The hobby of collecting is not an easy task if done correctly and can cost a lot of money. Collectors have to search, find and get the best price they can. Then organize, document, display and maintain their collections. Many form groups or clubs, which those collecting similar items meet, share and sometime swap items in the collections.
Collecting post cards may be a hobby you never considered, but there is a large group in Richmond and around the world who do so. It can be a very interesting hobby and generates a lot of conversation and spurs memories of the places they depict; especially when it’s local. Post cards are not something that is in vogue, so the post cards collected depict scenes of older sites, many times motels, old homes, amusement parks and countless others. The act of collecting postcards is called Deltiology.
The Old Dominion Postcard Club will hold its 35th Annual Show and Sale on Friday, Nov. 9 and Saturday Nov. 10 from 10 a.m. to 6 p.m. and 10 a.m. to 5 p.m., respectively, at the Clarion Hotel – Richmond Central at 3207 N. Boulevard in Richmond. Card collectors from around the area will be displaying their cards, selling thousands of the collectibles and entering special themed collections in various competitions. Chester resident, Mike Uzel, has won a number of competitions over his years of collecting.
“I won a ribbon for this one that has postcards of the motels on Route 1 from Petersburg to Richmond,” said Uzel who has a collection of local motels from the golden years of motels along Route 1 and places outside the area. The display had the depiction of the roadway diagonally across the board and along each side had postcards of various motels and cabin lodging, some only recently torn down. Through this neck of the woods, Uzel had the Parnell Cabins and Restaurant; the Dutch Gap Cabins with a Dutch boy displayed prominently on the sign; Shady Side Motel; White House Motel and motels and cabins in Colonial Heights and north of Chippenham.
“I keep an eye out in antique shops; they tend to hide.” Uzel said. “People collect all different ways. I have a big collection of Peterburg because there’s a lot of them compared to Chester. But people collect a lot of different things like tea,” he said looking at another collector, Henry Fogel, who is also an avid collector.
Some collectors may accumulate cards of a number of different interests. Fogel has a list of about 100 different categories of cards that are assembled by members of the club and those around the world.
“First I make the rounds and look for Charleston and then I look for tea and I look for tennis,” said Fogel, a local collector. “Then I’m having fun, and I go back and look at things that struck my fancy the first go around and some things jump out at you.”
Fogel has a special interest in Charleston where he was born and that’s how his interest in tea brewed. He said tea was tested as a cash crop in the late 1800s and then plantations began growing the ingredient of the then popular drink that had immigrated from England.
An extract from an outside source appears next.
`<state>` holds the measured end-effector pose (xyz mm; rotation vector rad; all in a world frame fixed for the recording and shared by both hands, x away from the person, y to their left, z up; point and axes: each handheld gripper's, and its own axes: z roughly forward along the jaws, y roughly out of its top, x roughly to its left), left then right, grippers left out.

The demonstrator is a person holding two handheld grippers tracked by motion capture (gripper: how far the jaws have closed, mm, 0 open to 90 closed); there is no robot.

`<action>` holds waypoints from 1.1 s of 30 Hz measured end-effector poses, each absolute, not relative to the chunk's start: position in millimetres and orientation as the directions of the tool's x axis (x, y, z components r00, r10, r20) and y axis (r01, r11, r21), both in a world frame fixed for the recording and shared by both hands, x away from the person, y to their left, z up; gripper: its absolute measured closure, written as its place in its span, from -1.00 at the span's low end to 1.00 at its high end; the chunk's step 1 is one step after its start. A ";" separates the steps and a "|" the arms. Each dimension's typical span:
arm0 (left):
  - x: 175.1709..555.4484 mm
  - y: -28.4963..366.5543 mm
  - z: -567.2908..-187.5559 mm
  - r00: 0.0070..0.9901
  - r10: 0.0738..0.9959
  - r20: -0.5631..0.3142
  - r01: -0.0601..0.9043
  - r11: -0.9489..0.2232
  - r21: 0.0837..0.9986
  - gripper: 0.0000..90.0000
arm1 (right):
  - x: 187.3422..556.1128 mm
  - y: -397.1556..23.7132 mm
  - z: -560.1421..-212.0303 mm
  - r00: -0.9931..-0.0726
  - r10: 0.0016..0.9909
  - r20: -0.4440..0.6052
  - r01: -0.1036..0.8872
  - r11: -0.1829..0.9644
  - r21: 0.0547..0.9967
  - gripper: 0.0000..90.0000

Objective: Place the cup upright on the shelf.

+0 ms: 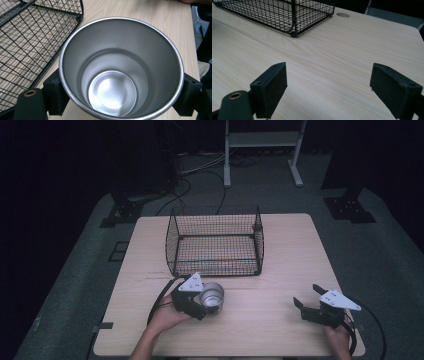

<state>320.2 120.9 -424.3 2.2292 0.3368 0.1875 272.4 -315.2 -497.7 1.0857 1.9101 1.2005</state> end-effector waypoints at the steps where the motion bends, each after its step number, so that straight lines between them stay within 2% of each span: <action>1: 321.0 120.3 -423.0 0.953 0.301 0.017 0.177 -0.604 0.777 -0.60 | 272.4 -315.2 -497.7 -0.464 0.882 -0.079 0.311 0.246 0.918 -0.70; 33: 348.2 99.4 -359.5 0.966 0.240 0.094 0.092 -0.661 0.745 -0.60 | 272.6 -316.1 -497.7 -0.465 0.882 -0.071 0.310 0.238 0.920 -0.70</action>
Fogel has cards of Summerville, S.C., where tea was originally grown in the United States. Tea is still grown on Wadmalaw Island off the coast of Charleston. Original owned by Tetley it is now operated by Bigelow Tea Company.
Uzel also won an award for a display of all the street names on a Monopoly Game board, which were named after streets in Atlantic City. He is only missing the cheap streets or properties – Baltic and Mediterranean.
Two members of Uzel’s casual collecting group, who couldn’t make it to the interview on a rainy day last week, Phil and Olga Eckman, collect some interesting cards.
“Phil had an interesting collection,” Uzel said. “Phil collects post cards of military bicycles.”
Fogel said there are other fascinating cards, which are collected by members of the group. “Camels, gargoyles and mermaids,” he said. “Just anything that goes with their collections.” There are post cards of large playing cards and postcards printed on leather.
Uzel pointed out that you can tell the age of a card by the way the post office allowed the cards to be mailed. In the early days you were not allow to write a message on the back of the card, only the address. Later the card contained a line down the middle and you could put the address on one side and a message on the other. Then in later days of postcard printing, the name of the company that made the card or another description divided the back side of the card.
Post cards have seen their day; having been replaced by website, digital photos and text messaging, but there’s something more than just nostalgia that a post card offers.
With these collectors protecting them they will live for hundreds of years, which some have done already. A digital image and message is only air and will disappear in almost the amount of time it took to send.